El informe titulado "Hacer negocios", del Banco Mundial, ubica a Albania en el puesto número 162 en su clasificación de los peores países en materia de protección de las inversiones extranjeras.

Pero esta ciudad todavía ofrece muchas oportunidades para quienes desean invertir en turismo y a la vez salvar el patrimonio arquitectónico.

Kate Yarhouse, quien también forma parte del programa de Peace Corps para promover el turismo en la ciudad, comentó a IPS que muchas de las casas en peligro podrían convertirse en hoteles de "cama y desayuno", que harían que la inversión valga la pena "pese al elevado costo de las renovaciones".

La mercadotecnia solamente será priorizada una vez que la ciudad ofrezca condiciones mínimas a los turistas. "Estamos intentando poner la infraestructura antes que el mercadeo", señaló Yarhouse.

El peligro de centrarse sólo en la promoción radica en las altas expectativas que invariablemente tienen los visitantes cuando llegan a un sitio calificado por la Unesco.

"Si no están preparados adecuadamente, los turistas podrían volver y decir que la imagen que se promueve no se corresponde con la realidad.
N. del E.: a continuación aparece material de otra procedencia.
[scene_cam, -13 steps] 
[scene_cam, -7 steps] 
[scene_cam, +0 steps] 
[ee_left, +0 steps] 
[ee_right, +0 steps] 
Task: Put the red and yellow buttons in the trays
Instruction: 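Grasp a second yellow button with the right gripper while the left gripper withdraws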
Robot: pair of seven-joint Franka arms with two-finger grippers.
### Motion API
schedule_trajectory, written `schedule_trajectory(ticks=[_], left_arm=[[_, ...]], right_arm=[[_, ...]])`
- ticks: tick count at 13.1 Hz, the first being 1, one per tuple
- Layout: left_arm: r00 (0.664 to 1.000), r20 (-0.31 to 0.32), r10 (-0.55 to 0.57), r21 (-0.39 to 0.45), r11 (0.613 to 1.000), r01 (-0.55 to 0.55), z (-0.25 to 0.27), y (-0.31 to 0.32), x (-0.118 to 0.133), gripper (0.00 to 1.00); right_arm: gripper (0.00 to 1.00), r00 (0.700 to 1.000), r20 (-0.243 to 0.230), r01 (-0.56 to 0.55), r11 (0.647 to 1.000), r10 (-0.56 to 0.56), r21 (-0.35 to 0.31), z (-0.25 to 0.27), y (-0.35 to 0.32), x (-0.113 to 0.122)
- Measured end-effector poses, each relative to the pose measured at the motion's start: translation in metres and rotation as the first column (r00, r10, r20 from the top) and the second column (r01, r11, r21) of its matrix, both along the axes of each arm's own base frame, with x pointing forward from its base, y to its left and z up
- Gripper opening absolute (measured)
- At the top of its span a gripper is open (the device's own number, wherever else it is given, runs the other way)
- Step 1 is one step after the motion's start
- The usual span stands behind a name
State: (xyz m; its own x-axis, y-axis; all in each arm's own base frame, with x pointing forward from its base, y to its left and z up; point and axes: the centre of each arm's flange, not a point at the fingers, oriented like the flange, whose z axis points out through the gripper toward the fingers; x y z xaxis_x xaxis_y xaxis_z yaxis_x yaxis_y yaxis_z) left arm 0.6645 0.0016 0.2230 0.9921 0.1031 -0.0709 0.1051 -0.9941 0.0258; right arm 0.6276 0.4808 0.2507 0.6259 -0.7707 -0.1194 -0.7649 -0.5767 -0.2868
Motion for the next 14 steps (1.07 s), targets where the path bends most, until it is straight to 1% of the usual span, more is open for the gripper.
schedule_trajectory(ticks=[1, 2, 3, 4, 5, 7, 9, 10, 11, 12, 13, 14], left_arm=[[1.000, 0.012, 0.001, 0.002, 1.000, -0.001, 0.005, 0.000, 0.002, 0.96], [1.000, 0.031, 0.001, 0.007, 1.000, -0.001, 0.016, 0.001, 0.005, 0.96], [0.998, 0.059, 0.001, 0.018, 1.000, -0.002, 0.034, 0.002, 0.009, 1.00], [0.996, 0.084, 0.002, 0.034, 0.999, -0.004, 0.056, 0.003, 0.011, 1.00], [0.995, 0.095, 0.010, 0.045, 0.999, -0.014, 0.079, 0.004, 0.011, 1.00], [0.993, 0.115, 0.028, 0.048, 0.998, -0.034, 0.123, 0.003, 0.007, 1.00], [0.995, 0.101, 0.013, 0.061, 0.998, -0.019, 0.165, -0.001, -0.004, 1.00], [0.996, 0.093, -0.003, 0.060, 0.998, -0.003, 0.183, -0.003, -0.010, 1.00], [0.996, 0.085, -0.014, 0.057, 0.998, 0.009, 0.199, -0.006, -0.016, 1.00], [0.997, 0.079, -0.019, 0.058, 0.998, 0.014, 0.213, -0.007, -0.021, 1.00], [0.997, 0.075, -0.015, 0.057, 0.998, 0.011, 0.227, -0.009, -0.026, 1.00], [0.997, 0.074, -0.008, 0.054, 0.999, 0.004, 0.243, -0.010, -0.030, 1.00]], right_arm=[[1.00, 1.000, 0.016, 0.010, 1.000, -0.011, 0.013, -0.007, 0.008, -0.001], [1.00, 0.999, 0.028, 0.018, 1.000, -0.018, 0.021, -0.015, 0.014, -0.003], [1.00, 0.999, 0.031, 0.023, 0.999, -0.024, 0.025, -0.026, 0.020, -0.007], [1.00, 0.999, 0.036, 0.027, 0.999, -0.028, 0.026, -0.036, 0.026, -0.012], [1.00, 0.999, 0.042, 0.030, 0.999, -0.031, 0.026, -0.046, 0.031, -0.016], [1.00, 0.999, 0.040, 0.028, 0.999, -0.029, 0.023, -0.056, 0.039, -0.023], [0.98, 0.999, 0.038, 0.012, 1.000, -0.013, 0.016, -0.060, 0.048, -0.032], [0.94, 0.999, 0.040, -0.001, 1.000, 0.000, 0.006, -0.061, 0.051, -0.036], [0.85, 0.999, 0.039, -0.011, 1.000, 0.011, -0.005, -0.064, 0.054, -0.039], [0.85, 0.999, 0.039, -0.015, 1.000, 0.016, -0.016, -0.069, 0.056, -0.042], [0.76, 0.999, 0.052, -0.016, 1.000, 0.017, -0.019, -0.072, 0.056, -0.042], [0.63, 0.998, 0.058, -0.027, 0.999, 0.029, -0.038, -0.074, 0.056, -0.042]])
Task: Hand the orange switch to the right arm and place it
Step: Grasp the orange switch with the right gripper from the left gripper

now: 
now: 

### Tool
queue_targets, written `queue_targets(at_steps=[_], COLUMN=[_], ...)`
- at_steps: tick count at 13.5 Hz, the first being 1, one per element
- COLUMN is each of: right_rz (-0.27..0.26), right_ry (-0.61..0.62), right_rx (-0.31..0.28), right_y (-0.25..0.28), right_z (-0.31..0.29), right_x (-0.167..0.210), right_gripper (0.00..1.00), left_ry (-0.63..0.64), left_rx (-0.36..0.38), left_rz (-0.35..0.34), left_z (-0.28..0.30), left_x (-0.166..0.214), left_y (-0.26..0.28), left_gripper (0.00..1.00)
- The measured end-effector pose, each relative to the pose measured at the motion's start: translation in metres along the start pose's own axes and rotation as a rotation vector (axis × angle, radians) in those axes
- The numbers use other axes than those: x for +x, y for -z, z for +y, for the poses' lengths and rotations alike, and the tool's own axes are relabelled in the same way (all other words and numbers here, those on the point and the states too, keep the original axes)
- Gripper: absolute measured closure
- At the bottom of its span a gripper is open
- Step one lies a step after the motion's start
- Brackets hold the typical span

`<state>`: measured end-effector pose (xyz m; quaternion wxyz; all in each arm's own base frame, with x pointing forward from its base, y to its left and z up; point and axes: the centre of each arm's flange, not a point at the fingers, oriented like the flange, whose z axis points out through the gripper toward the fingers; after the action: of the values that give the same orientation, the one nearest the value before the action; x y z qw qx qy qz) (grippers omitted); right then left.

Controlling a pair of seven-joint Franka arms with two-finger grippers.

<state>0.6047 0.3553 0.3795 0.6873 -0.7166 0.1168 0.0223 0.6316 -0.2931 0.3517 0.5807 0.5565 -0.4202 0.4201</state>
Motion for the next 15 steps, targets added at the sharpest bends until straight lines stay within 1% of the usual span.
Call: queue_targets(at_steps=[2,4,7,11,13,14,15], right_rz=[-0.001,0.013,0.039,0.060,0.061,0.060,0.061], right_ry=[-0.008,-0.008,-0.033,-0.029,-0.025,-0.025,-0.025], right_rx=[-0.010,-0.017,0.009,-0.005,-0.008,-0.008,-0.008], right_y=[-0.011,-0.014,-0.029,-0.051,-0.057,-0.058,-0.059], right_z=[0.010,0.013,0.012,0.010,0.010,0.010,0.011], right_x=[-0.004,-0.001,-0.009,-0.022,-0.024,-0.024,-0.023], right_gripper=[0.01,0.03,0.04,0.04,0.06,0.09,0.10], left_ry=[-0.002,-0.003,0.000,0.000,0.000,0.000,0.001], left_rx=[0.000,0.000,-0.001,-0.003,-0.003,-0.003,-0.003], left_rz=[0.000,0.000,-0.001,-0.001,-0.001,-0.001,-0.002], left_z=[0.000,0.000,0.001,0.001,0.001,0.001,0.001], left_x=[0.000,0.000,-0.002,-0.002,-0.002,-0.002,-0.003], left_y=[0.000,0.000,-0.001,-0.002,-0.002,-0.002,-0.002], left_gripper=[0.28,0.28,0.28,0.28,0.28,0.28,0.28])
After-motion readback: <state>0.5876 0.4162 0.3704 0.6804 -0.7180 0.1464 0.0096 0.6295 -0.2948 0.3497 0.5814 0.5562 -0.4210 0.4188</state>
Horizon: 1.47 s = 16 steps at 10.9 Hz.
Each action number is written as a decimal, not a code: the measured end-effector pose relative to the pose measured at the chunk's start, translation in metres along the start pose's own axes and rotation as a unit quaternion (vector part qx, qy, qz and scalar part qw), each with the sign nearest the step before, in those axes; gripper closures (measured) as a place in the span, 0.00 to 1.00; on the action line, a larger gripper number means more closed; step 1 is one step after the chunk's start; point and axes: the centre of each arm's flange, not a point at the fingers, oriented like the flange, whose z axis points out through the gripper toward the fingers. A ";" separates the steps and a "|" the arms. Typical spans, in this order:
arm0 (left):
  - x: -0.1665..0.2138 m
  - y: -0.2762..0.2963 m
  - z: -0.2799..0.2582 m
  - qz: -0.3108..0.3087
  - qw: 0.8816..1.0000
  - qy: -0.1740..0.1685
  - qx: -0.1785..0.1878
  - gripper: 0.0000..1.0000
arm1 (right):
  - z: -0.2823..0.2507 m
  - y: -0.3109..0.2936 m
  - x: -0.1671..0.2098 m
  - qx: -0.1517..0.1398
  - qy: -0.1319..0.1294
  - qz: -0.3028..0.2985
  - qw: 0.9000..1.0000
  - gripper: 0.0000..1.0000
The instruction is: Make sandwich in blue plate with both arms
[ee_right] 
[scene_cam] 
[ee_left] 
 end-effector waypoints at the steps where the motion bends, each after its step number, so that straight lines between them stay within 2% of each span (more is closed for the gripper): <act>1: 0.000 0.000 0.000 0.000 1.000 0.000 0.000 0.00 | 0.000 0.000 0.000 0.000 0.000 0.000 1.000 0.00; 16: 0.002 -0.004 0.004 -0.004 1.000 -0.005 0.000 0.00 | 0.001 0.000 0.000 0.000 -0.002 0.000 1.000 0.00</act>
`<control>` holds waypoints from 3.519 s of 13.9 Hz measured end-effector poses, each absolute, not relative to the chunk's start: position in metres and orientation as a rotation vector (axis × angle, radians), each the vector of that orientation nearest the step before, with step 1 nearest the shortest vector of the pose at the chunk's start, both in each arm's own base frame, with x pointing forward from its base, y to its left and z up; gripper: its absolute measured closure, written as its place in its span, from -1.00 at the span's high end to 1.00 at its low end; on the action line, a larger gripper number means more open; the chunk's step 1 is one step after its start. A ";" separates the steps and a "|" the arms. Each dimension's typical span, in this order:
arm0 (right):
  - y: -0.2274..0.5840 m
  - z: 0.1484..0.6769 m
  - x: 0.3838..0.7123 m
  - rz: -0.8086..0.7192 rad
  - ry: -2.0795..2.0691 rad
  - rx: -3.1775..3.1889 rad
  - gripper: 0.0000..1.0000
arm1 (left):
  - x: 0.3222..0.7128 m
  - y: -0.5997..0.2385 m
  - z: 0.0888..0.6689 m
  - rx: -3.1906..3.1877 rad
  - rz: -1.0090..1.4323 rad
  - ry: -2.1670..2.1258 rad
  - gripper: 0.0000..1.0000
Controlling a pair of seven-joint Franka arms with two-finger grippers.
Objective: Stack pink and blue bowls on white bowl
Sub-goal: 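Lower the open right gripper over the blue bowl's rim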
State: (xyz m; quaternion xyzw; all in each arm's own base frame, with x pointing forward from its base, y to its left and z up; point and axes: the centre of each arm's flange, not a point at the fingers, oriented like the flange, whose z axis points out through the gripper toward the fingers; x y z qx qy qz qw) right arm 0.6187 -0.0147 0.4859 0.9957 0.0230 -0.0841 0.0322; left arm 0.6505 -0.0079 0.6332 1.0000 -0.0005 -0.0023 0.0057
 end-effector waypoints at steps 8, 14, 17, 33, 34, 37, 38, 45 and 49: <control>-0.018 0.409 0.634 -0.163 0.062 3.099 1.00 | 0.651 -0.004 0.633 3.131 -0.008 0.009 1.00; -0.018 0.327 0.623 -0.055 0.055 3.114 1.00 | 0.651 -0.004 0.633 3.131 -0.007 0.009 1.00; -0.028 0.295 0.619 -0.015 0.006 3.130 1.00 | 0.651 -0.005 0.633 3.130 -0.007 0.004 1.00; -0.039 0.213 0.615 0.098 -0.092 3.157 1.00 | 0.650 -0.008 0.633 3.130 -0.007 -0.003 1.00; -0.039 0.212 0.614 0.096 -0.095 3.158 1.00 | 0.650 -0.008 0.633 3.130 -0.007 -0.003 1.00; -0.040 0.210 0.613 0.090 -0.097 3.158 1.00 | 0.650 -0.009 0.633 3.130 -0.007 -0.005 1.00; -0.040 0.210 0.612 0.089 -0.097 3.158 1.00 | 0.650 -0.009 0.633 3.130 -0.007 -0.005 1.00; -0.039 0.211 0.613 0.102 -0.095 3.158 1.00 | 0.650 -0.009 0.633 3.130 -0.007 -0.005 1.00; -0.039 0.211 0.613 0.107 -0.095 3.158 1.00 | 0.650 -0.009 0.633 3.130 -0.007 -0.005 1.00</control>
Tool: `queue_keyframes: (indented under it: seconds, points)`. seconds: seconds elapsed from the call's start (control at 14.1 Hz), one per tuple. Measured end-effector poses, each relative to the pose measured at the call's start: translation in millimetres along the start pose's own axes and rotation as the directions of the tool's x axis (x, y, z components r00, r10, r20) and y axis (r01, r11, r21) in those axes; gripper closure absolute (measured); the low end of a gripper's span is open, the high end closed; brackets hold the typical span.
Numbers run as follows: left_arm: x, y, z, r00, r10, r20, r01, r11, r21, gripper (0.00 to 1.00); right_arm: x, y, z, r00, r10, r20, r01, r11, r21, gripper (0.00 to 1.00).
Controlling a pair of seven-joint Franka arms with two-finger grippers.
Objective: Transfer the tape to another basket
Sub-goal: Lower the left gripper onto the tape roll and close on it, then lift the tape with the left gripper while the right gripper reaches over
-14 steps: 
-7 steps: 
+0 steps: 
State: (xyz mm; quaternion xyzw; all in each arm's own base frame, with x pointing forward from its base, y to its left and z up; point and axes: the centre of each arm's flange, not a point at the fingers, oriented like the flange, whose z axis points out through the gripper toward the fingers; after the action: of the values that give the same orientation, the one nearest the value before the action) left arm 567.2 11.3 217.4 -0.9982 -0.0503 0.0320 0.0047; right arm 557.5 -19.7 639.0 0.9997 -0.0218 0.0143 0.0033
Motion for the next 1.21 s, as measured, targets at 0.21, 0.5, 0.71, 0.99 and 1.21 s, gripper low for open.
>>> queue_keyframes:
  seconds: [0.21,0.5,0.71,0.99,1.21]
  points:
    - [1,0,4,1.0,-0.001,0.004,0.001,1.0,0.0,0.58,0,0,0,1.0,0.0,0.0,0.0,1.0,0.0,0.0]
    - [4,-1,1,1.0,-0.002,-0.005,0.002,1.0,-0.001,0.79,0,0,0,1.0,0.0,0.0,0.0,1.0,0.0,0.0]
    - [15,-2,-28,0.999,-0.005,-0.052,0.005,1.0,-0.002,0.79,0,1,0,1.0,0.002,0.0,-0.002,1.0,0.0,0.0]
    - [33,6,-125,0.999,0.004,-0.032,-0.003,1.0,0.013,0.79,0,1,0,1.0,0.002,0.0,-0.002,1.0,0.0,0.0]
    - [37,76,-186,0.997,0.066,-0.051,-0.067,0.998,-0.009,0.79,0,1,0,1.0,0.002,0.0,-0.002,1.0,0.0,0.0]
La gente no va a Gjirokastër debido a la falta de preparación para atender adecuadamente al visitante ", dijo Tare a IPS.

Tare también está entre los fundadores de uno de los destinos turísticos más exitosos de Albania, el meridional Parque Nacional Butrint, que por su valor arqueológico y ambiental se convirtió, junto con Gjirokastër, en el otro sitio de Unesco en el país.

"Butrint fue exitoso porque invertimos y construimos puentes con las comunidades. En el momento en que uno no se comprometa con ellos, va a tener problemas. Ellos son parte de lo que ocurre en sus lugares. Hacer turismo con la presencia de pobladores locales es algo muy nuevo en Albania, y debería convertirse en una estrategia nacional".